Task item
Search each line of the data for the word "labels"; copy every line where it is found.

[The data — start]

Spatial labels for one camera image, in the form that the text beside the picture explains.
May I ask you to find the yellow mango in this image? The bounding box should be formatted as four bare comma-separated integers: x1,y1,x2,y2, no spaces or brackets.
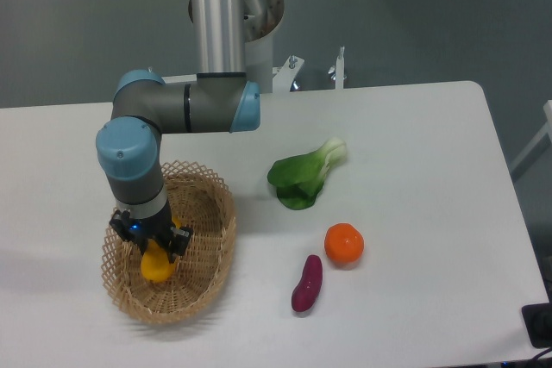
140,239,177,284

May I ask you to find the woven wicker basket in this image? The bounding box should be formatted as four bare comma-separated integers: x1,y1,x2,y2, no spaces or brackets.
101,161,236,324

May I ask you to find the green bok choy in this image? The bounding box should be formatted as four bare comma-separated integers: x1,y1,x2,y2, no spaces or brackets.
267,137,348,210

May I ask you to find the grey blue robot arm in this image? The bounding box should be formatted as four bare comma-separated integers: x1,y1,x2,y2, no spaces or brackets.
96,0,260,261

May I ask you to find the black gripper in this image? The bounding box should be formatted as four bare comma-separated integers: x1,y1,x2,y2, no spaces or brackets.
109,203,193,263

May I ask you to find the purple sweet potato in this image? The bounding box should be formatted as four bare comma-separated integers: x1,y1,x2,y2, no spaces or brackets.
291,254,323,313

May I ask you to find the black device at table edge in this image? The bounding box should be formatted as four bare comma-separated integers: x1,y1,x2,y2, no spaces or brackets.
521,303,551,348

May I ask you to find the white frame at right edge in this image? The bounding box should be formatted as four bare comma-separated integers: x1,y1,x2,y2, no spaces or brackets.
509,100,551,182

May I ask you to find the orange fruit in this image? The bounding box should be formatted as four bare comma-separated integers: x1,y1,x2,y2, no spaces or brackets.
324,223,365,264

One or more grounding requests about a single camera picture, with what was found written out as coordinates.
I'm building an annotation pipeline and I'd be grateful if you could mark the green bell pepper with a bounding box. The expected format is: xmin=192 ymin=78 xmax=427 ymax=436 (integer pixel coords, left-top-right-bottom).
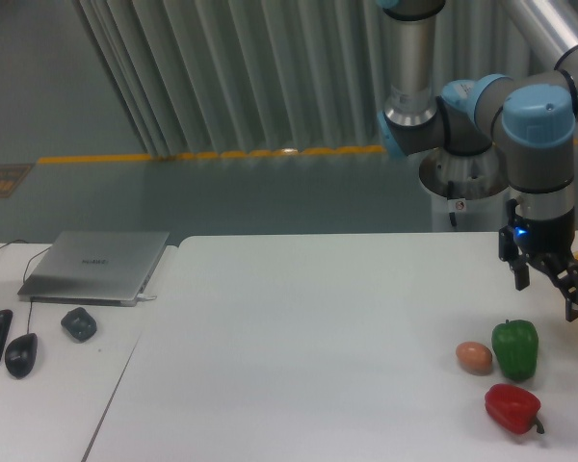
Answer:
xmin=491 ymin=320 xmax=539 ymax=382

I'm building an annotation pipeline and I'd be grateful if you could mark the red bell pepper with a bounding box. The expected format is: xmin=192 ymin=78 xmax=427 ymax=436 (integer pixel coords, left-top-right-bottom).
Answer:
xmin=485 ymin=383 xmax=545 ymax=435

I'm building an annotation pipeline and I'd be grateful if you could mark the silver closed laptop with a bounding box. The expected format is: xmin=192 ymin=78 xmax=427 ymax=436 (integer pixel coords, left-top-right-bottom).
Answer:
xmin=18 ymin=231 xmax=170 ymax=306

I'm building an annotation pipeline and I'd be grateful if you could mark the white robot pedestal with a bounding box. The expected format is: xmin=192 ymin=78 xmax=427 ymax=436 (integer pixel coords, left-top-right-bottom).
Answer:
xmin=419 ymin=148 xmax=509 ymax=232

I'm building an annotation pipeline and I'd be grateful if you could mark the black mouse cable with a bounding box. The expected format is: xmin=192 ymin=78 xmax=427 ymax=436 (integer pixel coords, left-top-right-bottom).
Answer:
xmin=21 ymin=244 xmax=54 ymax=335

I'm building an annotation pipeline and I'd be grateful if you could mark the black computer mouse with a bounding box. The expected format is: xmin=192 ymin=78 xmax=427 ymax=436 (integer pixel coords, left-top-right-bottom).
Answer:
xmin=5 ymin=333 xmax=39 ymax=379

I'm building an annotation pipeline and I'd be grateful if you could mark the brown egg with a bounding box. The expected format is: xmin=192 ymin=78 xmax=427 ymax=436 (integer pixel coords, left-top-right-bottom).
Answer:
xmin=456 ymin=342 xmax=492 ymax=374

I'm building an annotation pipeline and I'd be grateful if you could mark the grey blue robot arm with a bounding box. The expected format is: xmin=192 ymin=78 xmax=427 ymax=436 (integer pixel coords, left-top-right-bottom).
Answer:
xmin=378 ymin=1 xmax=578 ymax=321

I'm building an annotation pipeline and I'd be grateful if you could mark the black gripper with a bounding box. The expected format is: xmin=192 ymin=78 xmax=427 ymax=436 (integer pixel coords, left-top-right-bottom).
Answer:
xmin=498 ymin=198 xmax=578 ymax=322

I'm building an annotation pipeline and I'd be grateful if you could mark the grey pleated curtain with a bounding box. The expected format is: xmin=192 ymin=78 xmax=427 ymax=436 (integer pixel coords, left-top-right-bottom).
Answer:
xmin=69 ymin=0 xmax=560 ymax=161

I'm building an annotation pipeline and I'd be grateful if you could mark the small black clip device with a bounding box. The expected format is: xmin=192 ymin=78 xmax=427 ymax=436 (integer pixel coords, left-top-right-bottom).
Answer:
xmin=61 ymin=307 xmax=97 ymax=343

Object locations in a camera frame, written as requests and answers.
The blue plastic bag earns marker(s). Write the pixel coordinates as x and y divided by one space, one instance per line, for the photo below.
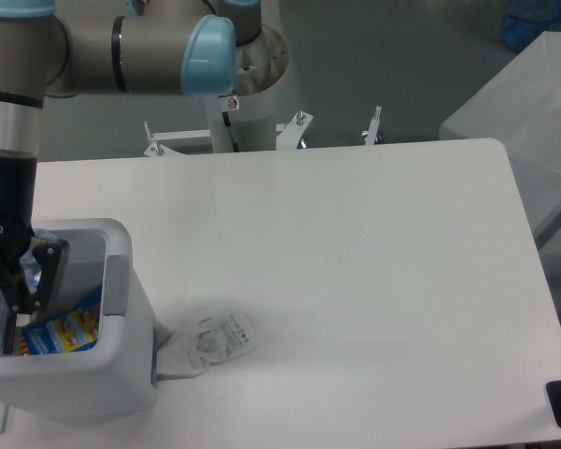
524 21

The grey covered box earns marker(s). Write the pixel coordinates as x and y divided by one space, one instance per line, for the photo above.
521 108

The white table clamp bracket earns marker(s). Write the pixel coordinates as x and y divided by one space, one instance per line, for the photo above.
190 142

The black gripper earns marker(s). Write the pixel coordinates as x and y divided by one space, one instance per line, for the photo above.
17 186

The blue yellow snack bag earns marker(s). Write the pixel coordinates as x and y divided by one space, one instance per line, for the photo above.
72 330

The white middle clamp bracket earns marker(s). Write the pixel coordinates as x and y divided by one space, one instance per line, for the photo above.
291 135

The white plastic trash can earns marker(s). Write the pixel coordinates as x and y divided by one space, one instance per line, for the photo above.
117 375

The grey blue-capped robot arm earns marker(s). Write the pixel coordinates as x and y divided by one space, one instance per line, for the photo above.
156 47

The white plastic wrapper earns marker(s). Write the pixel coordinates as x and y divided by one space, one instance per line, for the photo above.
202 340

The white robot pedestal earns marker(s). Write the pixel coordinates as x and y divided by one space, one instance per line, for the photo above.
244 121

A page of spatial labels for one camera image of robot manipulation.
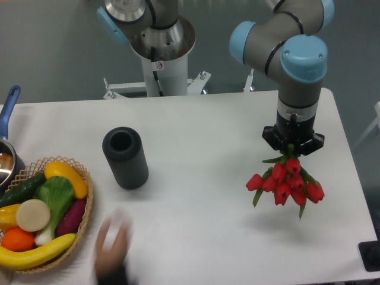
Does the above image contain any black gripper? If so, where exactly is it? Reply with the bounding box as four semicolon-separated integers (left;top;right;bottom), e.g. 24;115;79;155
262;112;325;156

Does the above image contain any red tulip bouquet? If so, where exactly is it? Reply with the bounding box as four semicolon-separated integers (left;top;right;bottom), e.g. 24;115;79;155
246;144;325;218

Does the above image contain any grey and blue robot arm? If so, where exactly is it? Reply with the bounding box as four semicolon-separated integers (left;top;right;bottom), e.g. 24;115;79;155
97;1;334;157

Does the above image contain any blurred human hand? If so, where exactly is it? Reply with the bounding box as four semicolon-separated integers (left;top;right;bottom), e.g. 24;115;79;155
94;208;131;284

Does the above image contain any black device at table edge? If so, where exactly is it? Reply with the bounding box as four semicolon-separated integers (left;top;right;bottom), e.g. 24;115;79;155
358;240;379;272

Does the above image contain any dark grey ribbed vase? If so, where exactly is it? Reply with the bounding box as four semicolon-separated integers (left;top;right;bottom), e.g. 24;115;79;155
102;126;149;190

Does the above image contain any purple sweet potato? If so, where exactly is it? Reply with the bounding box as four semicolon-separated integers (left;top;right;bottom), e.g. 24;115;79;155
56;199;86;237

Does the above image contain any green bok choy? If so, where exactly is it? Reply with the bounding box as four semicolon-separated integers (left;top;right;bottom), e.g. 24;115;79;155
34;176;74;246

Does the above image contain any woven wicker basket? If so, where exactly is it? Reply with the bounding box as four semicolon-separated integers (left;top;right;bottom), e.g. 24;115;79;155
1;156;93;273

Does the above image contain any beige round disc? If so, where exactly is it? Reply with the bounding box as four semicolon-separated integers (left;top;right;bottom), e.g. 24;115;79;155
15;199;50;232

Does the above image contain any green cucumber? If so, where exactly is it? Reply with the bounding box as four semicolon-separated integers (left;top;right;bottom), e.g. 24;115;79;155
1;173;46;207

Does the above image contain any orange fruit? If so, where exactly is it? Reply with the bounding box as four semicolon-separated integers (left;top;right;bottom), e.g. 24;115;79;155
1;227;34;252

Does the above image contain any yellow pepper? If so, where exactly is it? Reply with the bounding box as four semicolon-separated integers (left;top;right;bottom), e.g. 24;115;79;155
0;204;21;232

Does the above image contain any yellow banana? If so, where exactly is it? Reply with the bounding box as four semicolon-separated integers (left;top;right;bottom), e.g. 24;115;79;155
1;233;76;271

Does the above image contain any white frame at right edge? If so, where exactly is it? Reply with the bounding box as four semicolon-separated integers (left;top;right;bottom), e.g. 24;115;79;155
352;102;379;153

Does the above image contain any black cable on pedestal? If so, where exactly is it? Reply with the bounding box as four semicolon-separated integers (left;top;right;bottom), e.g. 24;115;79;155
150;46;164;97

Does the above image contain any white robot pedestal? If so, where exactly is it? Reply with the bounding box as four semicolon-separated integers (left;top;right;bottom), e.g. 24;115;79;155
99;13;211;99

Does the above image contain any blue handled saucepan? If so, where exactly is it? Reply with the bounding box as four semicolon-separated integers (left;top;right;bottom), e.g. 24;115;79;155
1;85;25;195

[The data — finish]

Response for this exercise
Spatial labels for one camera image, in the form that the text beside the picture explains.
A page of spatial labels for one camera image of robot manipulation.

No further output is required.